Description: Case Law Archives

Description: Case Law Archive Types

For codes, the availability ranged from 1839 to 2015 and the median was 1994. The majority of archives provided were of the less than useful session law variety and fifteen (15) states provided no archives of their state codes in any form.

Description: Code Archives

Description: Code Archives Types

With regulations being a relatively new type of legal information, it’s to be expected that the range of archival material is much more recent. The availability ranged from 1956 to 2015 and median was 2000. Again, as with the statutory codes, the majority of archives took the form as registers, the regulatory version of annual statutes. (Click to enlarge.)

Description: Regulations Archive

Description: Regulation Archvies Types


Law does not exist in a vacuum. It is very likely that a legal situation will be covered by a melange of case law, regulatory law and statutory law. However, no government legal information distribution site allows for cross searching of types of law. One must visit at least three different websites to access the law, sometimes more for updating purposes, and the interplay between these types of law is not made obvious to the researcher.


There are two main legal avenues for states to create a barrier to access for legal information: copyright claims, and perhaps less well known, usage restrictions hidden in website terms of use. While these appear on both state created and corporate outsourced websites, it is much more common to see restrictive terms of use on the commercial websites.

These attempts at controlling the use of law are generally prohibitions towards commercial use of the legal information contained within – both in vague “for personal use only terms” and specific “not to be resold” ones. There are also prohibitions against web scraping or attempts to republish the information. These occur mostly in the regulations and code publications, but there are a few restrictions placed on the usage of case law.

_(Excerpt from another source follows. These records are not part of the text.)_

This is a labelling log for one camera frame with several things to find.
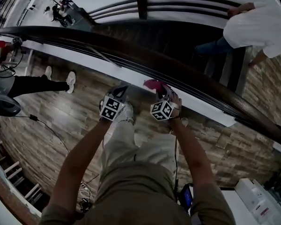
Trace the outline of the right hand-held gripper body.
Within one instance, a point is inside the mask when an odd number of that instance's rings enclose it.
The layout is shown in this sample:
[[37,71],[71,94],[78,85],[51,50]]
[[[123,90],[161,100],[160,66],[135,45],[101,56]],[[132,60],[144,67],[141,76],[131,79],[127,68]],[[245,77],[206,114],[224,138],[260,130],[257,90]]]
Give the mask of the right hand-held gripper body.
[[174,117],[172,116],[174,109],[180,111],[180,106],[174,102],[163,100],[150,106],[150,114],[157,121],[169,120]]

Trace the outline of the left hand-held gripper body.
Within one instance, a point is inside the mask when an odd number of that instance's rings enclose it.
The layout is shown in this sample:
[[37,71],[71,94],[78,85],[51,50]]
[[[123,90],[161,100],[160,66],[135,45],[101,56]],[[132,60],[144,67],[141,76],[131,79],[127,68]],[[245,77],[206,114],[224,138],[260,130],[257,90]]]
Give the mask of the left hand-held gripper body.
[[105,95],[99,106],[100,118],[114,121],[124,107],[125,104]]

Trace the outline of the red cloth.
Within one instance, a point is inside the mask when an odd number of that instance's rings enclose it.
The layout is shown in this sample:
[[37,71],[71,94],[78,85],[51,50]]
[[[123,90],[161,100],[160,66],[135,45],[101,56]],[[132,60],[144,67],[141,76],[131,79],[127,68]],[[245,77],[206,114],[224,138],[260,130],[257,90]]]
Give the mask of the red cloth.
[[163,81],[158,81],[155,79],[146,80],[144,81],[143,85],[150,90],[156,90],[158,92],[162,92],[164,86],[167,86],[167,84],[164,83]]

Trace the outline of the dark wooden railing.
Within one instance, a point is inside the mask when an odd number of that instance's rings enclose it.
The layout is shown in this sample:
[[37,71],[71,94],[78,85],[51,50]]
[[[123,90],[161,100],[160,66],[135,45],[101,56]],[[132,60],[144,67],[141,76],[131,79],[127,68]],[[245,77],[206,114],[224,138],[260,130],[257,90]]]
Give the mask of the dark wooden railing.
[[49,26],[20,26],[0,29],[0,35],[66,48],[85,55],[99,52],[116,64],[193,95],[236,118],[268,138],[281,141],[276,125],[245,99],[190,66],[161,53],[128,42],[82,30]]

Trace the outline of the person's right forearm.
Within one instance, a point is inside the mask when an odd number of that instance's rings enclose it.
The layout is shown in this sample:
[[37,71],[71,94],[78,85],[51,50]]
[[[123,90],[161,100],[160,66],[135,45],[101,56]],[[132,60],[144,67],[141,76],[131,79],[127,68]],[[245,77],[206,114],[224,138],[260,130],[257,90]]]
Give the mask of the person's right forearm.
[[198,188],[206,184],[215,184],[209,159],[195,134],[185,127],[179,118],[169,120],[169,124],[188,164],[193,186]]

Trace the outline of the person's left forearm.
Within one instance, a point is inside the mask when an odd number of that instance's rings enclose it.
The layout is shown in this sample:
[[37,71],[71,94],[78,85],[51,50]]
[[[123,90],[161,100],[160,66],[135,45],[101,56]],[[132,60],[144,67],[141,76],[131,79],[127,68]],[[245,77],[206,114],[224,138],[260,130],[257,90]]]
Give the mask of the person's left forearm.
[[111,121],[101,119],[69,152],[59,172],[49,204],[57,204],[67,210],[75,209],[82,178],[110,125]]

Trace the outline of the person's right hand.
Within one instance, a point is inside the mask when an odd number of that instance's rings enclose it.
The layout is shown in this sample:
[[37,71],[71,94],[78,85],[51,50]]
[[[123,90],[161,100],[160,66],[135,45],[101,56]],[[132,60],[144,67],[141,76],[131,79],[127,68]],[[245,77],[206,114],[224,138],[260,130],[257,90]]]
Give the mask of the person's right hand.
[[179,98],[179,96],[175,92],[172,93],[171,101],[173,103],[177,104],[178,106],[182,105],[182,100]]

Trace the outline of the person's left shoe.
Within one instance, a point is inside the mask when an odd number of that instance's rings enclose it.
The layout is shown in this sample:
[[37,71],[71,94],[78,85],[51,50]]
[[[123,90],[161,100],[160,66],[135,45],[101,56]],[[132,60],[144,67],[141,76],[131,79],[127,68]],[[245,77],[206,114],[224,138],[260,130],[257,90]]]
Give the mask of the person's left shoe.
[[122,111],[122,119],[123,121],[128,121],[132,125],[134,125],[135,120],[134,120],[134,110],[133,106],[130,102],[125,102],[125,107]]

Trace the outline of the person's beige trousers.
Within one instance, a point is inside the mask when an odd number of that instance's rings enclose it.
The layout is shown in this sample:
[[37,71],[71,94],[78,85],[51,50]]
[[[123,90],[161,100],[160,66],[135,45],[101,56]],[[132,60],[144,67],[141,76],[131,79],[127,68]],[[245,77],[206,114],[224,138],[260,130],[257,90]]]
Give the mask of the person's beige trousers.
[[175,177],[176,159],[179,156],[175,146],[176,137],[172,134],[157,134],[138,147],[134,140],[134,125],[121,120],[122,111],[114,121],[116,126],[111,138],[104,145],[99,160],[101,168],[105,170],[112,165],[137,161],[161,165],[169,171],[170,176]]

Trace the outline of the dark wooden staircase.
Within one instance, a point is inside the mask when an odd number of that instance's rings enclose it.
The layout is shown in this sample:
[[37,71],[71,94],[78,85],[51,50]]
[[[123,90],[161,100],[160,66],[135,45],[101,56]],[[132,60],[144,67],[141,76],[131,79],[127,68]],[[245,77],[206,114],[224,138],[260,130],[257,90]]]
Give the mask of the dark wooden staircase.
[[247,75],[246,49],[193,58],[193,48],[219,39],[222,29],[189,22],[125,21],[94,26],[92,32],[135,43],[194,67],[232,92],[242,95]]

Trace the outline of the person's olive shirt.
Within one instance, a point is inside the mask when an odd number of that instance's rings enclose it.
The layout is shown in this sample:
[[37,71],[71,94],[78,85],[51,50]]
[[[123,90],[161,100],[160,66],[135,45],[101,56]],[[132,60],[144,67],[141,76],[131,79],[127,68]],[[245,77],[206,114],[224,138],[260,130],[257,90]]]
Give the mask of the person's olive shirt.
[[170,173],[160,165],[127,162],[107,168],[96,200],[76,220],[64,208],[47,206],[39,225],[236,225],[222,191],[206,184],[194,191],[190,212],[175,201]]

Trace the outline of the white power strip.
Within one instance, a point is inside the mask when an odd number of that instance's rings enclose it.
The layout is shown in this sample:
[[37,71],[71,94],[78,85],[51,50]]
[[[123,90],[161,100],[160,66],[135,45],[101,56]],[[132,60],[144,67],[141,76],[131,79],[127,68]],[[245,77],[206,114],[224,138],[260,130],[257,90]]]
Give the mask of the white power strip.
[[84,181],[81,182],[80,188],[79,188],[79,194],[82,197],[82,200],[85,202],[91,202],[92,201],[92,193],[90,190],[90,186],[85,183]]

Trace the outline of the black hip-mounted device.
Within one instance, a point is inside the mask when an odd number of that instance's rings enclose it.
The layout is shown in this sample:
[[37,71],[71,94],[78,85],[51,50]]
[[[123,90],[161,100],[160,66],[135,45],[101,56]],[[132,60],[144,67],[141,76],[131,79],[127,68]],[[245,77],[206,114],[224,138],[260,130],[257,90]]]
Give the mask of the black hip-mounted device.
[[190,184],[185,184],[182,190],[178,193],[177,196],[180,205],[188,212],[192,206],[193,197],[190,190]]

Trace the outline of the dark wooden stair banister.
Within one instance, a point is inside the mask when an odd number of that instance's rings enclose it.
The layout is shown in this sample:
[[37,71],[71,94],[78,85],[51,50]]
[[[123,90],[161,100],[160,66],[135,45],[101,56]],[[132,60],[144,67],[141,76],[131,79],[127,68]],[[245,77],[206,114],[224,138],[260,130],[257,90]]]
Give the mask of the dark wooden stair banister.
[[128,20],[165,20],[202,24],[222,29],[228,10],[238,0],[77,0],[97,23]]

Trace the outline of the white metal rack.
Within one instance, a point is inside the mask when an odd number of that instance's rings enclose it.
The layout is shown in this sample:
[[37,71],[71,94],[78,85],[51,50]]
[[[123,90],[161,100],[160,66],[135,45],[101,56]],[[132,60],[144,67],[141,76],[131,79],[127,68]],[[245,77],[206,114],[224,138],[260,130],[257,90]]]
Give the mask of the white metal rack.
[[35,207],[37,201],[42,197],[42,188],[31,183],[23,173],[23,168],[19,161],[12,161],[4,150],[0,139],[0,178],[7,185],[11,194],[28,208],[32,215],[41,217],[40,209]]

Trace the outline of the white cardboard box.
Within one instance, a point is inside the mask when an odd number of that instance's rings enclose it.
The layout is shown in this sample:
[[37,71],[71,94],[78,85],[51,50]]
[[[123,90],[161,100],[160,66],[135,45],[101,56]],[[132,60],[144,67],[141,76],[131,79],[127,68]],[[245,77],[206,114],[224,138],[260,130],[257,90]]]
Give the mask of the white cardboard box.
[[260,189],[248,178],[240,179],[235,186],[235,191],[250,212],[254,200],[266,199]]

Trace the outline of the black equipment on floor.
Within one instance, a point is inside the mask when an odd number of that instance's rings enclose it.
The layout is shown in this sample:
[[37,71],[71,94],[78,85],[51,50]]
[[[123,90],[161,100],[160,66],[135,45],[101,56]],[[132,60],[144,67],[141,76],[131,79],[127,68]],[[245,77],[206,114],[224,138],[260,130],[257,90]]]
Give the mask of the black equipment on floor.
[[281,170],[274,172],[272,177],[264,183],[263,187],[281,205]]

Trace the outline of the clear plastic box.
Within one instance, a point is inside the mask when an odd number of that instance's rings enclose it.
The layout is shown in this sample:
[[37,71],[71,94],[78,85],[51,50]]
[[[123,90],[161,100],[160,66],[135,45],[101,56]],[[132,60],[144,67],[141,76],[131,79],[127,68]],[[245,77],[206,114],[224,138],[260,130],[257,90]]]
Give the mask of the clear plastic box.
[[266,222],[272,214],[266,199],[254,200],[254,204],[250,209],[250,213],[259,224]]

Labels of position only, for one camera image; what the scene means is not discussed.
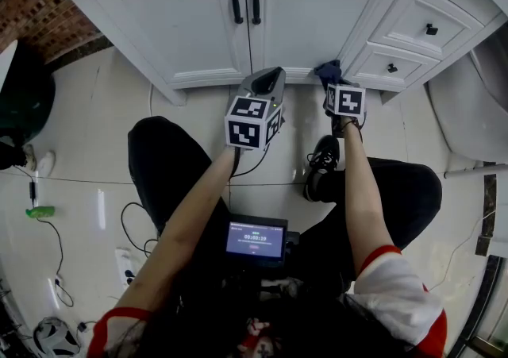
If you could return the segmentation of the white cabinet door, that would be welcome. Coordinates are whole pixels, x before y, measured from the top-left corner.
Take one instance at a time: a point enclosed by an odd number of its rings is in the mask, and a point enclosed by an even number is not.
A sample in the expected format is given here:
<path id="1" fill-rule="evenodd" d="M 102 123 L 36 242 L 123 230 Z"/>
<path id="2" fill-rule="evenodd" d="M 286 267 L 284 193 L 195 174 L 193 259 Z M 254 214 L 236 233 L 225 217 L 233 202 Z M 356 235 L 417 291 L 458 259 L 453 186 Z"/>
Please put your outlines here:
<path id="1" fill-rule="evenodd" d="M 261 23 L 248 30 L 253 71 L 282 67 L 307 83 L 330 60 L 354 59 L 394 0 L 260 0 Z"/>
<path id="2" fill-rule="evenodd" d="M 237 83 L 251 72 L 246 2 L 242 24 L 231 0 L 96 0 L 163 80 L 185 88 Z"/>

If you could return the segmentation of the person's left forearm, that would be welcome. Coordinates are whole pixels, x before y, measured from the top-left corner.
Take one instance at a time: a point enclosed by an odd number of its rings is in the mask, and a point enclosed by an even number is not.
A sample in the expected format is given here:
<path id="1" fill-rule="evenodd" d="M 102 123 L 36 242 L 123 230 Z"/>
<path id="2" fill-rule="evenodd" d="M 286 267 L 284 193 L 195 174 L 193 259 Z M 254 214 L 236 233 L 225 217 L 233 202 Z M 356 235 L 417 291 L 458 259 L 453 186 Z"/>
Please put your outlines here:
<path id="1" fill-rule="evenodd" d="M 235 150 L 225 148 L 171 215 L 158 244 L 115 305 L 157 310 L 189 264 L 233 171 Z"/>

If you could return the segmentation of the person's right forearm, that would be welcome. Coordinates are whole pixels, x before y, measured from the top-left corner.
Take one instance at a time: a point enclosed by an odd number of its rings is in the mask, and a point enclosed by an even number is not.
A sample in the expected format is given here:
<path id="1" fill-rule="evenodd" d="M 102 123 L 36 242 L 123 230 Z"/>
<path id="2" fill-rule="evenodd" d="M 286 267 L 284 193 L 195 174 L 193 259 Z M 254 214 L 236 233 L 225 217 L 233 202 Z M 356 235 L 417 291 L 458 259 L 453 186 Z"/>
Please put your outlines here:
<path id="1" fill-rule="evenodd" d="M 378 248 L 393 241 L 384 221 L 379 188 L 364 151 L 360 131 L 347 117 L 342 121 L 345 153 L 345 220 L 355 274 Z"/>

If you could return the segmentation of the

Some examples of the restrictions placed on codes, regulations and case law are:

  • Under KRS 61.874, it is unlawful to use any records available on this site for a commercial purpose without agreement with the Legislative Research Commission. (Kentucky Code)

  • This website is intended for use by natural persons in obtaining information provided by the Secretary of State. Use of computerized “robots” or “data mining” of the information and images presented here is prohibited. Misuse of this website is prohibited and may result in the revocation of access to those persons or organizations using this site in a way not intended by the Secretary of State. (Colorado Regulations)
  • The rules information on this website is intended for personal, not commercial, use. The Office of the Revisor of Statutes does not authorize further dissemination of this material for sale or any commercial purpose. (Minnesota Regulations)
  • Unless permitted under the Terms of Use for this website, no part of this website may be reproduced, duplicated, copied, downloaded, stored, further transmitted, disseminated, transferred, or otherwise exploited without Thomson Reuters’ prior written consent. Please consult notices and terms for individual products and services referenced herein. (Emphasis Added) (California Regulations)
  • These archives, however, are for personal, not commercial, use. (Massachusetts Case Law)
  • The Supreme Court of Ohio grants you a limited license to access and make personal use of this site and not to download (other than page caching) or modify it, or any portion of it, except with express written consent of the Supreme Court of Ohio. This license does not include any resale or commercial use of this site or its contents; any derivative use of this site or its contents; any downloading or copying of account information for the benefit of another; or any use of data mining, robots, or similar data gathering and extraction tools. This site or any portion of this site may not be reproduced, duplicated, copied, sold, resold, visited, or otherwise exploited for any commercial purpose without express written consent of the Supreme Court of Ohio. (Ohio Case Law)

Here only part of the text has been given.